> THE PROBLEM:
Using the data below, repeat all of it precisely.

BEGIN INFORMATION PROVIDED

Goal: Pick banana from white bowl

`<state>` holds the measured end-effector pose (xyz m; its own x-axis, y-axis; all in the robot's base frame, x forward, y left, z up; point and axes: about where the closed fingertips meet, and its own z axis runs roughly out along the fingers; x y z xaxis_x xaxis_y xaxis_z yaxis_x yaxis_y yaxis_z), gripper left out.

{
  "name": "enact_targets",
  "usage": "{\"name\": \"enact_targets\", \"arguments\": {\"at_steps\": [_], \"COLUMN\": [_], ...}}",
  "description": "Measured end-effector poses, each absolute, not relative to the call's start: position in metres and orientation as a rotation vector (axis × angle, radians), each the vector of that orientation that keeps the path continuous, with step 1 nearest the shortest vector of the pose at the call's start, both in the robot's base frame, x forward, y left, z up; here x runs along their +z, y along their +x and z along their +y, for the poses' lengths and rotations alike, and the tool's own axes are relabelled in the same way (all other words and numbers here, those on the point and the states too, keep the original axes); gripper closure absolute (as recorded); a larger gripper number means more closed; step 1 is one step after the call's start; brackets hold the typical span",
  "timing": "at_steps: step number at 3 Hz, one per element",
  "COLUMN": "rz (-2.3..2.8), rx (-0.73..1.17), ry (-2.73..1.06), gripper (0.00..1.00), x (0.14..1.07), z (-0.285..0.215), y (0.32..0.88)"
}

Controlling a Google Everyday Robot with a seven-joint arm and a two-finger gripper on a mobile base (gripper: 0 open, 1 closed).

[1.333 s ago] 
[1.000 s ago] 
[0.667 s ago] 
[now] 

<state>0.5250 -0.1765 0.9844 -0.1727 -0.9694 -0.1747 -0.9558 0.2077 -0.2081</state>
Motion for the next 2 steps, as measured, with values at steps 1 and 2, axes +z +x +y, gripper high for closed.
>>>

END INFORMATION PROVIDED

> RESULT:
Goal: Pick banana from white bowl

`<state>` holds the measured end-effector pose (xyz m; its own x-axis, y-axis; all in the robot's base frame, x forward, y left, z up; point and axes: about where the closed fingertips meet, and its own z axis runs roughly out along the fingers; x y z xaxis_x xaxis_y xaxis_z yaxis_x yaxis_y yaxis_z), gripper left out.

{
  "name": "enact_targets",
  "usage": "{\"name\": \"enact_targets\", \"arguments\": {\"at_steps\": [_], \"COLUMN\": [_], ...}}",
  "description": "Measured end-effector poses, each absolute, not relative to the call's start: position in metres and orientation as a rotation vector (axis × angle, radians), each the vector of that orientation that keeps the path continuous, with step 1 nearest the shortest vector of the pose at the call's start, both in the robot's base frame, x forward, y left, z up; here x runs along their +z, y along their +x and z along their +y, for the poses' lengths and rotations alike, and the tool's own axes are relabelled in the same way (all other words and numbers here, those on the point and the states too, keep the original axes); gripper closure absolute (as recorded); a larger gripper number means more closed; step 1 is one step after the call's start; brackets hold the typical span",
  "timing": "at_steps: step number at 3 Hz, one per element",
  "COLUMN": "rz (-2.3..2.8), rx (-0.73..1.17), ry (-2.73..1.06), gripper (0.00..1.00), x (0.14..1.07), z (-0.285..0.215), y (0.32..0.88)"
}

Controlling a Google Everyday Robot with a seven-joint arm and a two-finger gripper on a mobile base (gripper: 0 open, 1 closed).

[1.333 s ago] 
[1.000 s ago] 
[0.667 s ago] 
[now] 

<state>0.5250 -0.1765 0.9844 -0.1727 -0.9694 -0.1747 -0.9558 0.2077 -0.2081</state>
Motion for the next 2 steps, as measured, with values at steps 1 and 2, axes +z +x +y, gripper high for closed.
>>>

Work on this exercise has been finished.